Activities | Measurement Item | Cur | FA | Cur + FA |
---|---|---|---|---|
Suppression of Aβ aggregation | Aβ1–40, Aβ1–42 | +++ | ± | +++ |
Antioxidant effects | ROS, mitochondrial ROS | + | ++ | +++ |
Cell membrane effects | Fluidity, DPPP | + | +++ | +++ |
Ca2+ homeostasis | [Ca2+]i | +++ | + | ++ |
Neuroprotective effects | EthD, MTT | ++ | ++ | +++ |
+++: Strong intensity reaction, ++: medium intensity reaction, +: weak intensity reaction, ± no change.
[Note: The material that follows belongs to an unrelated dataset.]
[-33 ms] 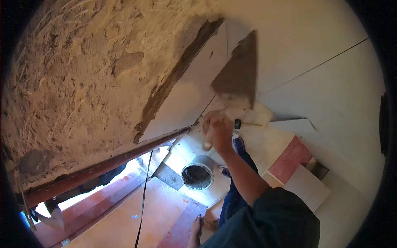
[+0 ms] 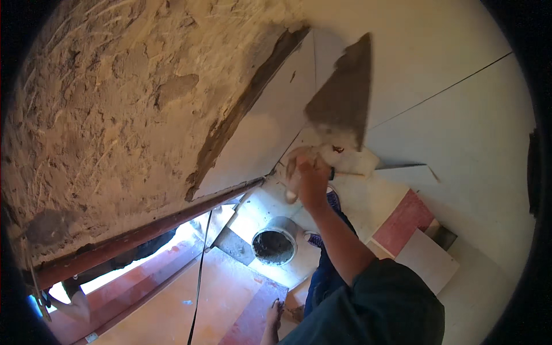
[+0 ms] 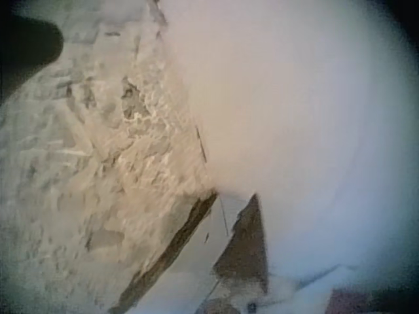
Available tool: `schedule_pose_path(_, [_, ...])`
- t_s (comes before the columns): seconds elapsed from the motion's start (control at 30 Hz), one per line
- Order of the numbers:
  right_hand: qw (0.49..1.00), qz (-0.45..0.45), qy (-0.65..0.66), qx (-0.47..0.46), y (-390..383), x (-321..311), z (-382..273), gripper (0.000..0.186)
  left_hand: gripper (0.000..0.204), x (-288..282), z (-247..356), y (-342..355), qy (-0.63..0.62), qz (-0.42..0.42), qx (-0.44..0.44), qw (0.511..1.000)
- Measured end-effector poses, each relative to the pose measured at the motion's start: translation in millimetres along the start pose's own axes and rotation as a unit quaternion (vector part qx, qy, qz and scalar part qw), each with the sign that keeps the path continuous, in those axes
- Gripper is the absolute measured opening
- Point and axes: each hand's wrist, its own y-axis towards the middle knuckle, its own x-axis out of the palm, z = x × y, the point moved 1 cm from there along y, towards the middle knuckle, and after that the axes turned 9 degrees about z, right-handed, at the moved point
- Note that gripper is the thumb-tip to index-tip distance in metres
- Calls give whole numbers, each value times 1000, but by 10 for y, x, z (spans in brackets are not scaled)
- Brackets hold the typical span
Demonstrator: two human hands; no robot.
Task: The person applies plaster to a ceiling and wall corner by hand and with a trowel, then uses a sanding block to smooth the surface.
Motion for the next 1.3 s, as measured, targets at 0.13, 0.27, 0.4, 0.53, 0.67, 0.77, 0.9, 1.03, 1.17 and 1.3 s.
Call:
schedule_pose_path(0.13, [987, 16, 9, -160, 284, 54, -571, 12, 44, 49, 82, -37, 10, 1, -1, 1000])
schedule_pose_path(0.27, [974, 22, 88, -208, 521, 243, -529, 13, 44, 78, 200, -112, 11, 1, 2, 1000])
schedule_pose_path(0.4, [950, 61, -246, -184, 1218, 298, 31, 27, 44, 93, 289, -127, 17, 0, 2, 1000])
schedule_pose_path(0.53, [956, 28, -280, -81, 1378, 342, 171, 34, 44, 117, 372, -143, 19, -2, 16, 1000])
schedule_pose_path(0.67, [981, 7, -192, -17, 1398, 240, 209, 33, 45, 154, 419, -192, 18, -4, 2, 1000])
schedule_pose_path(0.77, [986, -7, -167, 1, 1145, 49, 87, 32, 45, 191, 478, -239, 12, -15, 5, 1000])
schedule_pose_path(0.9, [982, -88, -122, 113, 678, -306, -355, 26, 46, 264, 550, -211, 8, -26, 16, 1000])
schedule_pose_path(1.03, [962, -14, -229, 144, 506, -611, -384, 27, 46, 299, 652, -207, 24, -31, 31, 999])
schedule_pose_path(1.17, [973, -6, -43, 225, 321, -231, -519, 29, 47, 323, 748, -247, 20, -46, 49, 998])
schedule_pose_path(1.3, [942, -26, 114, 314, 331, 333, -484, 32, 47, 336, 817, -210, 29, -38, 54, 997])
In the present experiment, Aβ1–42 exposure reduced mitochondria-localized Mn-SOD and treatment with Cur and FA could restore the expression of Mn-SOD protein (Figure 6B). A study in vitro reported that Aβ directly interfered with mitochondrial respiration [50]. SOD is a reactive oxygen species scavenger, acting on ROS generation and protecting cells from cellular damage due to oxidative stress. However, combined treatment with Cur and FA showed no significant effect on Mn-SOD levels (Figure 6B). Furthermore, 5 μM Cur treatment eliminated the difference compared to Aβ1–42 exposure, and combined treatment with 5 μM Cur + 10 μM FA significantly reduced Mn-SOD level (Figure S2C). In human cancer cells, Cur has been shown to convert its antioxidant effect into an oxidant-promoting effect [49], indicating that Cur exhibits antioxidant activity in normal cells under stressful conditions and waits for the biphasic activity of the oxidant-promoting effect in cancer cells. In our cell viability experiments at 24 h incubation, the combined treatment with 5 μM Cur + 10 μM FA showed no significant effect on viability compared to Aβ1–42 exposure (5 μM Cur: 53.20 ± 0.62 vs 5 μM Aβ1–42: 50.67 ± 1.94, n = 6, Tukey). Decreased Mn-SOD levels with 5 μM Cur + 10 μM FA combination treatment may be one of the reasons for the decreased cell viability. Prolonged exposure to Cur + FA combinations at high concentrations may reduce cell viability and should be noted.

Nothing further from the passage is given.